The Report compares Africa’s 20 largest economies in terms of the share of exports destined for other economies on the continent. Some economies, such as Uganda and Zimbabwe, buck the overall trend, trading more with their neighbours than other African nations do.
Yet, their economies are small in contrast to those of Egypt, Nigeria and South Africa, which together represent more than half of the continent’s GDP. Egypt and Nigeria, for instance, have very limited trade relationships with their African peers. As major fuel exporters, they are focused on exports outside the continent.
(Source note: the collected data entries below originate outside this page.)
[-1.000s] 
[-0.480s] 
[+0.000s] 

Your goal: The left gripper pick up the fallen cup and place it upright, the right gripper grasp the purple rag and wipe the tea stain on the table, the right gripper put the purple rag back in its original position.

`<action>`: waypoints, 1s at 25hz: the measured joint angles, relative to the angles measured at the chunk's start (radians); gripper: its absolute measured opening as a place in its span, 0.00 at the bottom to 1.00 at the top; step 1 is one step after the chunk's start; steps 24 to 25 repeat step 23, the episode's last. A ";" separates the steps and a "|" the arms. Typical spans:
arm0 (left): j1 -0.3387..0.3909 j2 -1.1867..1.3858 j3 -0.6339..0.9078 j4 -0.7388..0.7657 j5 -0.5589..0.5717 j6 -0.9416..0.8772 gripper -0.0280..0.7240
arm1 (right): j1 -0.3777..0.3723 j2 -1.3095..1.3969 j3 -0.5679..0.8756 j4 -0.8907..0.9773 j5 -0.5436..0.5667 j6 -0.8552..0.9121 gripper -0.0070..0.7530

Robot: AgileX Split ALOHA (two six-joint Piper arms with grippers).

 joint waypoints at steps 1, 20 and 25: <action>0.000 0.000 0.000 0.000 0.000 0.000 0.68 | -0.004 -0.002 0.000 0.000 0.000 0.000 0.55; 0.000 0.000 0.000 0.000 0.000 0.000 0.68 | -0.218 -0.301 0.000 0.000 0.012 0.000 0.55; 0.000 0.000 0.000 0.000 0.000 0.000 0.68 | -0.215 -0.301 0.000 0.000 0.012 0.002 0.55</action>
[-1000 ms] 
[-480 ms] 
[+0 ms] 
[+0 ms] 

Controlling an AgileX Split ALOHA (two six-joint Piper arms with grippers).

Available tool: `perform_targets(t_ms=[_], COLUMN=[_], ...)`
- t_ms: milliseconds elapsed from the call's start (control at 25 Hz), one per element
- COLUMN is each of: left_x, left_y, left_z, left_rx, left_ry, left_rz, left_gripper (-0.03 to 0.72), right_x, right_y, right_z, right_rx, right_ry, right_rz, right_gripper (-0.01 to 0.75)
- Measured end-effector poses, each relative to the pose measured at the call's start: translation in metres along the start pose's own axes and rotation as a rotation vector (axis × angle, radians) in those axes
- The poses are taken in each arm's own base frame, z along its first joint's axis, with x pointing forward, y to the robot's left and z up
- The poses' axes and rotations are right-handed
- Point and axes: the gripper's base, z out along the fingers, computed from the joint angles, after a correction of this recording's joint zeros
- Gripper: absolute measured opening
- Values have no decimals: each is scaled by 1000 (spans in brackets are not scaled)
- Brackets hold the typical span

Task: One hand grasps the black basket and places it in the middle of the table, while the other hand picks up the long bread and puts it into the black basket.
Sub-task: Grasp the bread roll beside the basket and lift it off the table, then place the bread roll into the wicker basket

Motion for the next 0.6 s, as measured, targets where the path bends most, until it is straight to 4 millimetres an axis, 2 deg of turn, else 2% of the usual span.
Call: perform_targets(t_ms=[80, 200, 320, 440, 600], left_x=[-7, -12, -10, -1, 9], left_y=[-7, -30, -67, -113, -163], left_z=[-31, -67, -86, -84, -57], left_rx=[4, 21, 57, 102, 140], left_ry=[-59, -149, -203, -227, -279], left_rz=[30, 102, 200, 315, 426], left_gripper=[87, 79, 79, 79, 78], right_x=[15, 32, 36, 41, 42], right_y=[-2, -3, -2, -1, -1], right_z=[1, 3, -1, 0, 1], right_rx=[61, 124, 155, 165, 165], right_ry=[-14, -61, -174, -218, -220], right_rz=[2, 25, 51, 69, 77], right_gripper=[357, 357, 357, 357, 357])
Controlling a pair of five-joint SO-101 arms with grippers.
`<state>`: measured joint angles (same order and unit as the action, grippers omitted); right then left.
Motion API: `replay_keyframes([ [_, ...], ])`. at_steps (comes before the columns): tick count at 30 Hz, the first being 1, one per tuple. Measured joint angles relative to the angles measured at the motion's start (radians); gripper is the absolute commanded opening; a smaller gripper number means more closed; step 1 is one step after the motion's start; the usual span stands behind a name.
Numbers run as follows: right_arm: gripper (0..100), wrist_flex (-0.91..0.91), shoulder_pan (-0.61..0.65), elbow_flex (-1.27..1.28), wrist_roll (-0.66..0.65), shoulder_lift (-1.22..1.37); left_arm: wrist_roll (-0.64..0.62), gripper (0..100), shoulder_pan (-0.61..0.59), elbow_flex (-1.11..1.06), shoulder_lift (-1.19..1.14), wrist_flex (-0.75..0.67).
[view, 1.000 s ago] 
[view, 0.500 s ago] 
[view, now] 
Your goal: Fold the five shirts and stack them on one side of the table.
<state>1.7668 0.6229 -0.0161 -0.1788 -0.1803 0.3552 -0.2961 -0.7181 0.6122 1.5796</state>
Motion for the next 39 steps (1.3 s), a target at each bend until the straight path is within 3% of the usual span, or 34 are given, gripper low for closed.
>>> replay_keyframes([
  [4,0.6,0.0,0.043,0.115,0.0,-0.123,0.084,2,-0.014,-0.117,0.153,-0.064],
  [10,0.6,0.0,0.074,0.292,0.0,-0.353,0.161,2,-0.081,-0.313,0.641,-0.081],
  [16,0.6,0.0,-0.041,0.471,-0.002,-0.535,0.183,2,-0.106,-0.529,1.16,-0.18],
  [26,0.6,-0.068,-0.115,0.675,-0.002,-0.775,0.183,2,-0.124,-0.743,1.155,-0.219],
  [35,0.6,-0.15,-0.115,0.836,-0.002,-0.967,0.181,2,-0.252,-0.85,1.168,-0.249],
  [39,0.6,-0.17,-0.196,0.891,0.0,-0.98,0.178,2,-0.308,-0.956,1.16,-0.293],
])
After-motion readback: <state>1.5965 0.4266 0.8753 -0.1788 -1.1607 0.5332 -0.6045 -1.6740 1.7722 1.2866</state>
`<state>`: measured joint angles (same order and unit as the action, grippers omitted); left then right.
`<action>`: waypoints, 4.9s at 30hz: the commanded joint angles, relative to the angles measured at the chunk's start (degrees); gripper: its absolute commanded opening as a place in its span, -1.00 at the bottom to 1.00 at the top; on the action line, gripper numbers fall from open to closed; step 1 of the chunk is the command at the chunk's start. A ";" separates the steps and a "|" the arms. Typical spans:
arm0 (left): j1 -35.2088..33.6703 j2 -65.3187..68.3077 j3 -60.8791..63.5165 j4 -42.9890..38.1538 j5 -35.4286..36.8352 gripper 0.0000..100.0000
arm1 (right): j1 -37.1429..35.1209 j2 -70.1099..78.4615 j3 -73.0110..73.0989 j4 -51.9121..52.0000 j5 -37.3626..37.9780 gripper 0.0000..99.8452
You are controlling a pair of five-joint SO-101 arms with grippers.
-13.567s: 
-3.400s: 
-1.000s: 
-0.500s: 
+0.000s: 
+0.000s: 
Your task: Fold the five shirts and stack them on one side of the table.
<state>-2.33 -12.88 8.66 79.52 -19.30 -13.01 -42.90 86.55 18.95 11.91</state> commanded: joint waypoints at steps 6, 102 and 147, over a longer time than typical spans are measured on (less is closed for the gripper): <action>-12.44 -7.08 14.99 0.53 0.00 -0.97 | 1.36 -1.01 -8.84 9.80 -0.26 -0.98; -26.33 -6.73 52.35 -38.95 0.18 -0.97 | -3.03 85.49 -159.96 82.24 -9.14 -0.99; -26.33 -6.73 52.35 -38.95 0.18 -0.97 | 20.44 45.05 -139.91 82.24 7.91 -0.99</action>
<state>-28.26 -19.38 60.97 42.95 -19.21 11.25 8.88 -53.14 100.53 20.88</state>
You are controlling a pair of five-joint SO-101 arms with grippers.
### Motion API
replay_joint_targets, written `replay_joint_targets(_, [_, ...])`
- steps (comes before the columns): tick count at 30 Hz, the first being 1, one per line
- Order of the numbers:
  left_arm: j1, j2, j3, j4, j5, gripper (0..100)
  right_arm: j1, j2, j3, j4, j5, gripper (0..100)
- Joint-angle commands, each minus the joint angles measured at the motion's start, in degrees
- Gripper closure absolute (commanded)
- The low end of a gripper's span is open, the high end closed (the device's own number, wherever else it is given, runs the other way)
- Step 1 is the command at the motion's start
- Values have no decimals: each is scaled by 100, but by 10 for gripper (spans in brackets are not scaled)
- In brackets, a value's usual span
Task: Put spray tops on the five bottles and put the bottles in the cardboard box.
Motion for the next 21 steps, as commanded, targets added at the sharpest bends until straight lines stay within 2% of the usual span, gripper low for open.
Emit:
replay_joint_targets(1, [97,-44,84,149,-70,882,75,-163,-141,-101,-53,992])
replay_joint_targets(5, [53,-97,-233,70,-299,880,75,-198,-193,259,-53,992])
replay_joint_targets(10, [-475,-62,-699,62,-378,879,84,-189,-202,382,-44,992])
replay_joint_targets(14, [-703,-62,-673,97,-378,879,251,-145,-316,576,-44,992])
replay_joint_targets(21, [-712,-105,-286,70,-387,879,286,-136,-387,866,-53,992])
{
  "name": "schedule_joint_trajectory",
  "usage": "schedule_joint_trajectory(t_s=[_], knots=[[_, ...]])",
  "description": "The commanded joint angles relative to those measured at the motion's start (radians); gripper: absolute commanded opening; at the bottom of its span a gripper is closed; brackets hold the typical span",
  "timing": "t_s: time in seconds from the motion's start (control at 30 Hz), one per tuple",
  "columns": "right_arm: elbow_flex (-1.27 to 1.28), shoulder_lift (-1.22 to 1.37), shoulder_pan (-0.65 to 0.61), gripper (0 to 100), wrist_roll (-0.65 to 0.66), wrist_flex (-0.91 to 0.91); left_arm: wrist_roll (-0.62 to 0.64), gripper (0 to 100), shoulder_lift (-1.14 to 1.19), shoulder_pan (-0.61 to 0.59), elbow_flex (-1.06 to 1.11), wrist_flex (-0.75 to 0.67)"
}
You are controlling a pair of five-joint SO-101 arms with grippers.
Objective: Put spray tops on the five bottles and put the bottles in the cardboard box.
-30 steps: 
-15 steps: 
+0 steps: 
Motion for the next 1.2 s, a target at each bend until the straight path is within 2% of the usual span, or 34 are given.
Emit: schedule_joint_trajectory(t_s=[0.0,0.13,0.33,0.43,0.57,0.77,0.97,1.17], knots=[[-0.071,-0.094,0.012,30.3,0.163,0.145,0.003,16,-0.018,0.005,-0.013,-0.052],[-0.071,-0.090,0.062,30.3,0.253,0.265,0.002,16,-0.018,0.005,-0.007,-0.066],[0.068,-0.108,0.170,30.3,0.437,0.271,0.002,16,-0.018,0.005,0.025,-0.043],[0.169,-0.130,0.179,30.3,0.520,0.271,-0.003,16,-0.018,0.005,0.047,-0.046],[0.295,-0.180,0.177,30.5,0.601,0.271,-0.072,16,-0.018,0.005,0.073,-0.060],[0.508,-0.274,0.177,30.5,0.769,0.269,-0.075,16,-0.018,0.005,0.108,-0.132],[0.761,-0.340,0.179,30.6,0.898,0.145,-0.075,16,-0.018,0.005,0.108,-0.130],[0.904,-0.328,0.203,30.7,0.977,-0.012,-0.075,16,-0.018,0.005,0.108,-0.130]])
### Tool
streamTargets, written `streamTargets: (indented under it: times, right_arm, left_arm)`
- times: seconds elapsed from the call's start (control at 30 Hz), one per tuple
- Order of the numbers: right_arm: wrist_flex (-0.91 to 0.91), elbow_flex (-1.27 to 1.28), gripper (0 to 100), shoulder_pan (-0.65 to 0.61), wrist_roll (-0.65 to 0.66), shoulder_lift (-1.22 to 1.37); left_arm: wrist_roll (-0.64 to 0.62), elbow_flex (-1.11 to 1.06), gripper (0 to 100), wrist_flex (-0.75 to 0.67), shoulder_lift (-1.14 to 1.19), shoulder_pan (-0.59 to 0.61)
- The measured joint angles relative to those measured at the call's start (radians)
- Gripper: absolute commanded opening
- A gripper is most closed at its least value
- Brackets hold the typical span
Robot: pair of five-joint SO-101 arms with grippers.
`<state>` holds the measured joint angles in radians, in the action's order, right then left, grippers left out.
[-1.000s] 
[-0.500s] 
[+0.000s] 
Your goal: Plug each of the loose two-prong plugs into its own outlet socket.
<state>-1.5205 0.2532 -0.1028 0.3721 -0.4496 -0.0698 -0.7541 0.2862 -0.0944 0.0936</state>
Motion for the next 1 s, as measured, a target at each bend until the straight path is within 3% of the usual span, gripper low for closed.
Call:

Wildu du Plessis, Head of Africa at Baker McKenzie in Johannesburg, says the report underscores the importance of not only lowering tariff barriers but also addressing non-tariff barriers to intra-regional trade. Some of the most significant obstacles to AfCFTA are inadequate infrastructure, poor trade logistics, onerous regulatory requirements, volatile financial markets, regional conflict and complex and corrupt customs procedures. These can be even more detrimental to trade expansion than tariff measures.
“There is a strong consensus that the vast infrastructure gap in Africa, including transport and utilities infrastructure, must be urgently addressed so as not to restrict increased trade integration,” du Plessis notes, adding that South Africa is next to chair the African Union, starting in January 2020 and will be keen to facilitate progress in free trade on the continent under the agreement, especially as it is one of the nations with the greatest opportunities for growth.
Du Plessis explains that large infrastructure projects in the pipeline should improve the situation with some non-tariff barriers. These include the Trans-Maghreb Highway in North Africa and the North-South Multimodal Corridor, connecting extensive parts of Southern Africa, as well as the Central Corridor project and the Abidjan-Lagos Corridor Highway project.